Big O is not all you need.
In algorithm classes we are taught to view Big O as the gold standard for measuring the efficiency of algorithms. In ML research, new model architectures may have better theoretical complexity, implying they should outperform traditional architectures in speed or efficiency, but when it comes down to real-world performance, these newer models can struggle to keep up with established architectures.
(Meme credit to Michael Zhang)
Why doesn’t Big O analysis match actual performance?
Established architectures benefit from years of optimization in their underlying kernels. These kernels are tailored to run efficiently on specific hardware, exploiting all the features of the hardware to maximize performance. On the flip side, newer models often lack this level of optimization and lack adequate hardware utilization, which can result in disappointing performance despite their appealing theoretical claims.
Optimized GPU kernels are important for designing ML architectures. The lack of well-written GPU kernels makes it difficult to do apples-to-apples model architecture comparisons given a fixed compute budget and a fixed hardware platform, so we cannot effectively determine the effectiveness of an architecture. Consider the following example scenarios:
- Scenario 1: an asymptotically good and hardware-aware architecture might be overlooked due to the lack of efficient implementations
- Scenario 2: two architectures that are asymptotically similar, but one is hardware-aware and the other is not. Without actual implementations they might look similar on paper, but in practice one will run much faster than the other.

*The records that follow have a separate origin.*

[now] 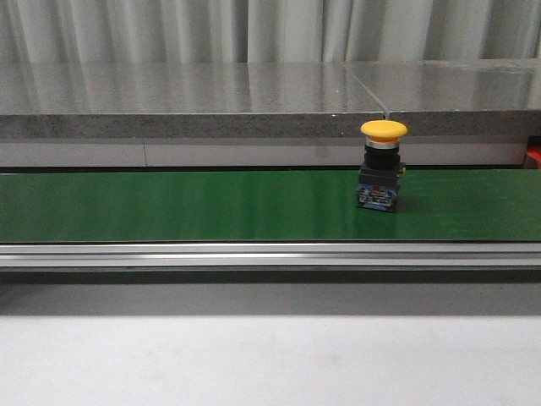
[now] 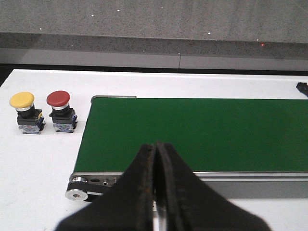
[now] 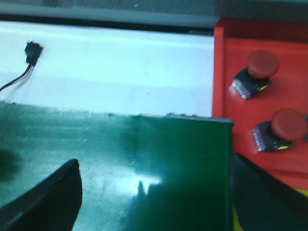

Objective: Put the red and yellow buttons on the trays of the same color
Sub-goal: 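Move the right gripper back over the conveyor toward the yellow button, then lower the right gripper onto the yellow button and grasp it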

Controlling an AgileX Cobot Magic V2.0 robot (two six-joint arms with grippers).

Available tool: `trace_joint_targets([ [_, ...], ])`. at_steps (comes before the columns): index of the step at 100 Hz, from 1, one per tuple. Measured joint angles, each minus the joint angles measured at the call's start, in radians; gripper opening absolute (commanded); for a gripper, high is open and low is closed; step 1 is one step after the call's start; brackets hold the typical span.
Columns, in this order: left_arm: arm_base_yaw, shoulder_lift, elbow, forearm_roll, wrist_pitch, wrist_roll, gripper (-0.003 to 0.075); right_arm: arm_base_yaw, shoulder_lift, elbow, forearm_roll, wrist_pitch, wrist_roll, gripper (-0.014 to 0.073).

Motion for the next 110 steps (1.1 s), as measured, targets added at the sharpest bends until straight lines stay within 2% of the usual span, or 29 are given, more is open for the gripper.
trace_joint_targets([
  [20, 0.000, 0.000, 0.000, 0.000, 0.000, 0.000, -0.0019, 0.102, -0.062, 0.108, 0.000, 0.010, -0.016, 0.0612],
  [45, 0.000, 0.000, 0.000, 0.000, 0.000, 0.000, -0.0019, 0.253, -0.057, 0.111, 0.000, 0.035, -0.078, 0.0612],
  [67, 0.000, 0.000, 0.000, 0.000, 0.000, 0.000, -0.0019, 0.315, 0.013, 0.111, 0.000, 0.031, -0.101, 0.0612],
  [110, 0.000, 0.000, 0.000, 0.000, 0.000, 0.000, -0.0019, 0.434, 0.159, 0.111, 0.024, -0.140, -0.115, 0.0612],
])
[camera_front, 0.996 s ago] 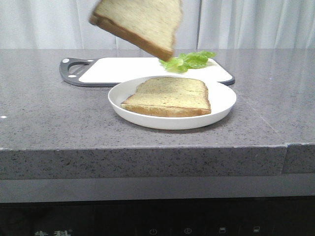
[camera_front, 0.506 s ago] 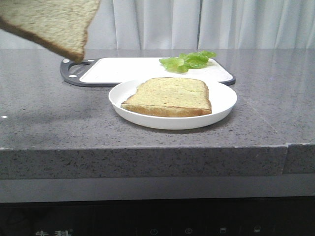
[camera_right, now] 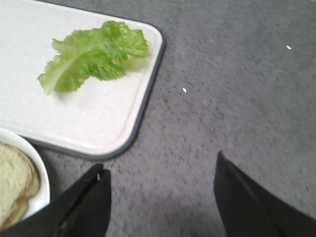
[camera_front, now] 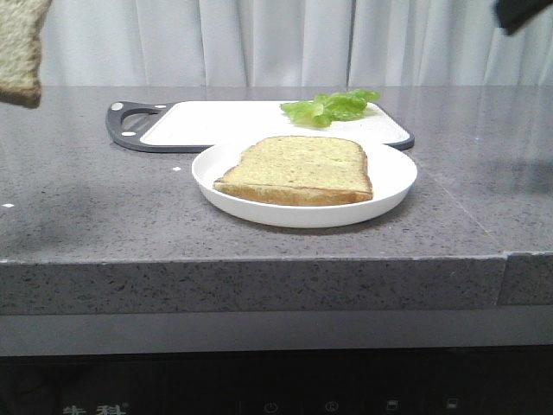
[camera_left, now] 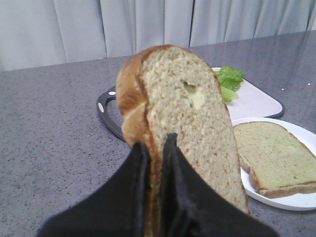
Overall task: Left arm grabs bread, right arm adds lettuce
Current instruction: 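Lift the top bread slice with the left gripper and move it aside, then lower the right gripper onto the lettuce leaf and grasp it, then carry the lettuce with the right gripper over the bread on the plate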
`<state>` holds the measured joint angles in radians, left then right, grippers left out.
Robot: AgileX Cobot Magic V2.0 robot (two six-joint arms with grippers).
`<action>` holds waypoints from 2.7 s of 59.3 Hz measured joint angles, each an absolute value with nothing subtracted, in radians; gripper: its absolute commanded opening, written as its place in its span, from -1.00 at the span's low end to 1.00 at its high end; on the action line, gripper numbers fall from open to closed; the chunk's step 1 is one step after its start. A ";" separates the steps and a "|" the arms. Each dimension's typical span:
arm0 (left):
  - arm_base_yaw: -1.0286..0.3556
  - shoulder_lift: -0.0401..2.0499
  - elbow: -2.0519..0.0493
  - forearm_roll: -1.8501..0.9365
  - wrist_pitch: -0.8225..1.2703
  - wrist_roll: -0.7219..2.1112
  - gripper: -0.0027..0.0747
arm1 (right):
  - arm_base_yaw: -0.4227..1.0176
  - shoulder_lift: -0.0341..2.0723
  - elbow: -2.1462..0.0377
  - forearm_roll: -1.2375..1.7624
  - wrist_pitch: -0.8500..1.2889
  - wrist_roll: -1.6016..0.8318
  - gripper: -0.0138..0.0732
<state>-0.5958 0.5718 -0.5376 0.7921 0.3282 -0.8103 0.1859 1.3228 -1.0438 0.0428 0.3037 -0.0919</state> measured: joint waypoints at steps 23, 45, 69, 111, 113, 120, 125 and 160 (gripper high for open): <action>-0.596 0.552 -0.528 0.863 0.366 -0.816 -0.99 | 0.256 1.826 -1.554 0.043 0.446 -0.188 0.41; -0.596 0.552 -0.528 0.882 0.365 -0.819 -0.99 | 0.263 2.062 -1.828 0.043 0.541 -0.233 0.41; -0.596 0.552 -0.528 0.883 0.365 -0.821 -0.99 | 0.266 2.130 -1.856 0.043 0.539 -0.261 -0.23; -0.596 0.552 -0.528 0.884 0.363 -0.821 -0.99 | 0.266 1.966 -1.798 0.169 0.566 -0.268 -0.82; -0.596 0.552 -0.528 0.884 0.363 -0.821 -0.99 | 0.268 1.933 -1.762 0.191 0.553 -0.268 -0.82; -0.596 0.552 -0.528 0.884 0.363 -0.821 -0.99 | 0.296 1.796 -1.577 0.225 0.461 -0.268 -0.82; -0.596 0.552 -0.528 0.884 0.363 -0.821 -0.99 | 0.343 1.682 -1.412 0.241 0.373 -0.268 -0.82; -0.596 0.552 -0.528 0.884 0.361 -0.821 -0.99 | 0.478 1.436 -0.930 0.475 0.120 -0.266 -0.82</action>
<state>-0.5958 0.5517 -0.5278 0.8841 0.3605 -0.8207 0.4775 1.4363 -0.9304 0.4754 0.1204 -0.2663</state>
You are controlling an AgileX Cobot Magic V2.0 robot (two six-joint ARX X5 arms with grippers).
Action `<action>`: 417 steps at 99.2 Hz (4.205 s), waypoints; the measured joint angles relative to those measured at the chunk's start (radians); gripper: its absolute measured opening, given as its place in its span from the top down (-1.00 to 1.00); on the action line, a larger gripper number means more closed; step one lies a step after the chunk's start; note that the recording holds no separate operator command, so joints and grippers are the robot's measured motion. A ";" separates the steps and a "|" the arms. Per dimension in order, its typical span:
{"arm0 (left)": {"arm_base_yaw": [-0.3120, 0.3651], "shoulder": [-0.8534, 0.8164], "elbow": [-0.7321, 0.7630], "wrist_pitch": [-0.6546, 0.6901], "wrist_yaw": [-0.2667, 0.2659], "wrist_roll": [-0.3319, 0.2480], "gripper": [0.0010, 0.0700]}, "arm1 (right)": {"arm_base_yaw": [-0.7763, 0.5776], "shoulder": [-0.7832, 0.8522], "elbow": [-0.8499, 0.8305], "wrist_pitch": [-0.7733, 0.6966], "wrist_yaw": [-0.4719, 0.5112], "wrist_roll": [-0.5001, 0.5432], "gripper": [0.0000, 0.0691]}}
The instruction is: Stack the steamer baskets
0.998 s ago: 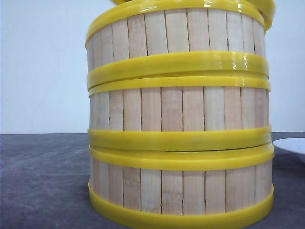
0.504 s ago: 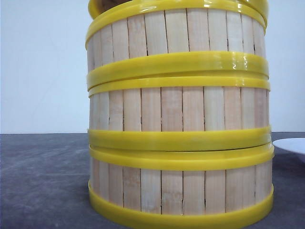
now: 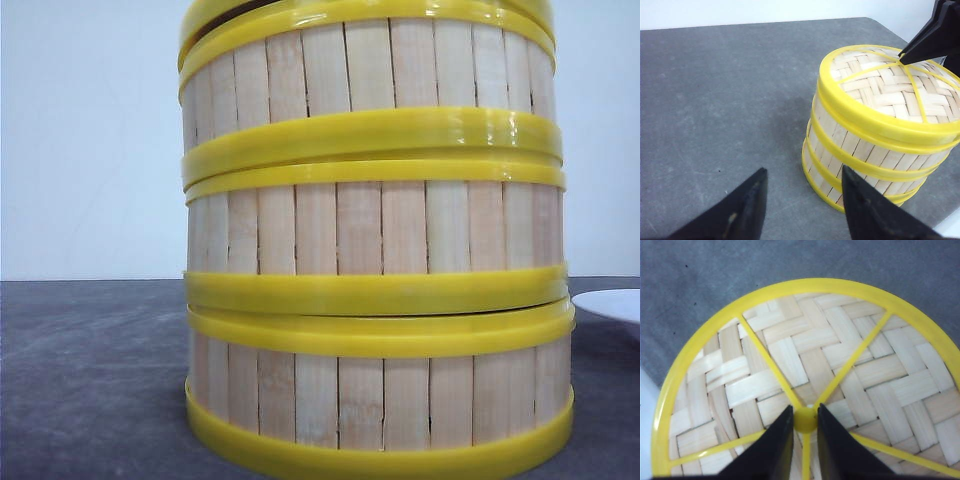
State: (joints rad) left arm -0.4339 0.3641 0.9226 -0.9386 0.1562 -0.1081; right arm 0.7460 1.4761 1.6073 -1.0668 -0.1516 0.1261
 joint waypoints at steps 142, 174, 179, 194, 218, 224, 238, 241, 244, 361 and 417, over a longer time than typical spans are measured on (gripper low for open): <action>0.000 0.000 0.000 0.000 0.000 0.000 0.24 | 0.008 -0.827 -0.428 0.010 0.470 0.143 -0.04; 0.000 0.000 0.000 0.000 0.000 -0.008 0.94 | 0.008 -0.866 -0.438 0.017 0.467 0.152 0.94; 0.000 0.000 0.000 0.000 0.000 -0.010 0.94 | 0.008 -0.865 -0.438 0.017 0.467 0.152 0.95; 0.000 0.000 0.000 0.000 0.000 -0.012 0.94 | 0.008 -0.865 -0.438 0.017 0.467 0.152 0.97; 0.000 0.000 0.000 0.000 0.000 -0.013 0.94 | 0.008 -0.865 -0.438 0.017 0.467 0.152 0.97; 0.000 0.000 0.000 0.000 0.000 -0.012 0.94 | 0.008 -0.865 -0.438 0.017 0.467 0.152 0.97; 0.000 0.000 0.000 0.000 0.000 -0.012 0.94 | 0.008 -0.865 -0.438 0.017 0.467 0.152 0.97; 0.000 0.000 0.000 0.000 0.000 -0.013 0.94 | 0.008 -0.865 -0.438 0.017 0.467 0.152 0.97; 0.000 0.000 0.000 0.000 0.000 -0.013 0.94 | 0.008 -0.865 -0.438 0.017 0.467 0.152 0.97; 0.394 -0.352 -0.833 0.606 -0.114 0.119 0.94 | 0.008 -0.865 -0.438 0.017 0.468 0.152 0.97; 0.394 -0.359 -0.851 0.646 -0.114 0.119 0.94 | 0.008 -0.865 -0.438 0.017 0.468 0.152 0.97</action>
State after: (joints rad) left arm -0.0395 0.0051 0.0715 -0.2928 0.0422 0.0105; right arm 0.7536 0.6113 1.1698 -1.0500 0.3161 0.2779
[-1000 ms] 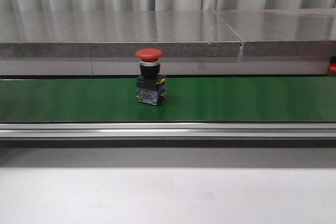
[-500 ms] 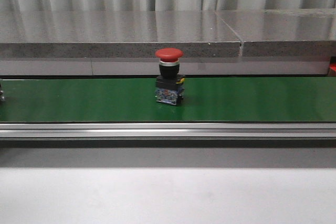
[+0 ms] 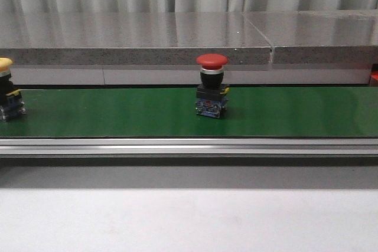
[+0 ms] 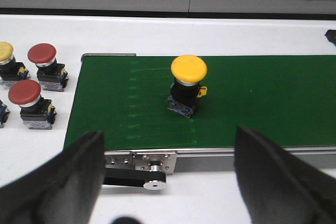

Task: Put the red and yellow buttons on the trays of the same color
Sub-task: 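Lower the right gripper onto the red button on the belt, grasp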

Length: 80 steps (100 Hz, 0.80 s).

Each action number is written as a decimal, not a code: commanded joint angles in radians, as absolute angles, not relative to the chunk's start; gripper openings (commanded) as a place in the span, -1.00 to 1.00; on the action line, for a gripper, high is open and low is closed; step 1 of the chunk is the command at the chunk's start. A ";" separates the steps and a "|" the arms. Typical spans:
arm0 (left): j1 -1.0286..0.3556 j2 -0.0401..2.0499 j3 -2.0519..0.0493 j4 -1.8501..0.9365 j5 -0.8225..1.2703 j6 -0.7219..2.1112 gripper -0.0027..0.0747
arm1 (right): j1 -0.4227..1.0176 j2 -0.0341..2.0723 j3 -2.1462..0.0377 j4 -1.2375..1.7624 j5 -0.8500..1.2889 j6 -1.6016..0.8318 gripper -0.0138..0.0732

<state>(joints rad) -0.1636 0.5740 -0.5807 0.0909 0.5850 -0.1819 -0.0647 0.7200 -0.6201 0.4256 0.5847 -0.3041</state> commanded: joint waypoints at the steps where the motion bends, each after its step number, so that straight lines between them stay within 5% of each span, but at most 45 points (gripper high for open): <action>1: -0.173 0.526 -0.582 0.090 0.505 -0.193 -0.12 | -0.062 0.714 -0.644 0.440 0.531 -0.316 -0.84; 20: -0.173 0.465 -0.567 0.090 0.505 -0.193 -0.98 | -0.062 0.714 -0.644 0.440 0.531 -0.316 -0.84; 35: -0.173 0.463 -0.567 0.090 0.505 -0.193 -0.98 | -0.062 0.714 -0.644 0.440 0.538 -0.316 -0.75; 64: -0.173 0.463 -0.567 0.090 0.508 -0.193 -0.98 | -0.062 0.714 -0.644 0.452 0.545 -0.316 0.40; 80: -0.173 0.463 -0.567 0.090 0.508 -0.193 -0.98 | -0.062 0.714 -0.645 0.488 0.526 -0.316 0.57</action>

- Scenario 3: architecture A is asymptotically better than architecture B, but architecture B is hardware aware. Without good implementations for both, it’s unclear which one is faster in wallclock time…….
Can we use LLMs to generate correct and performant GPU kernels?
Unlike many other coding tasks, writing efficient GPU kernels is challenging due to the need for parallelization scheme design, memory management, and hardware-specific optimizations. GPU programming isn’t just about writing syntactically correct code; it requires a deep understanding of GPU architecture to ensure that code is both correct (produces the right output) and performant (fully utilizes the GPU’s capabilities). These factors make GPU programming a rich problem for LLMs, as it involves a bigger optimization search space beyond basic syntax or logic generation.
Recent work on inference scaling laws shows that when you have automatic verifiers, throwing more compute at generation can dramatically improve success rates. Our lab’s recent work (Large Language Monkeys) showed that with coding tasks, going from 1 to 250 samples boosted the solve rate from 15.9% to 56% on SWE-Bench Lite with DeepSeek-Coder-V2-Instruct. GPU programming is a task with strong verification mechanisms and clear feedback signals. For correctness, ground truth is determined by running the generated code on random inputs and comparing the outputs with those of the baseline to check if they match. Performance is measured as the wallclock time and comparing speedup over the reference baseline.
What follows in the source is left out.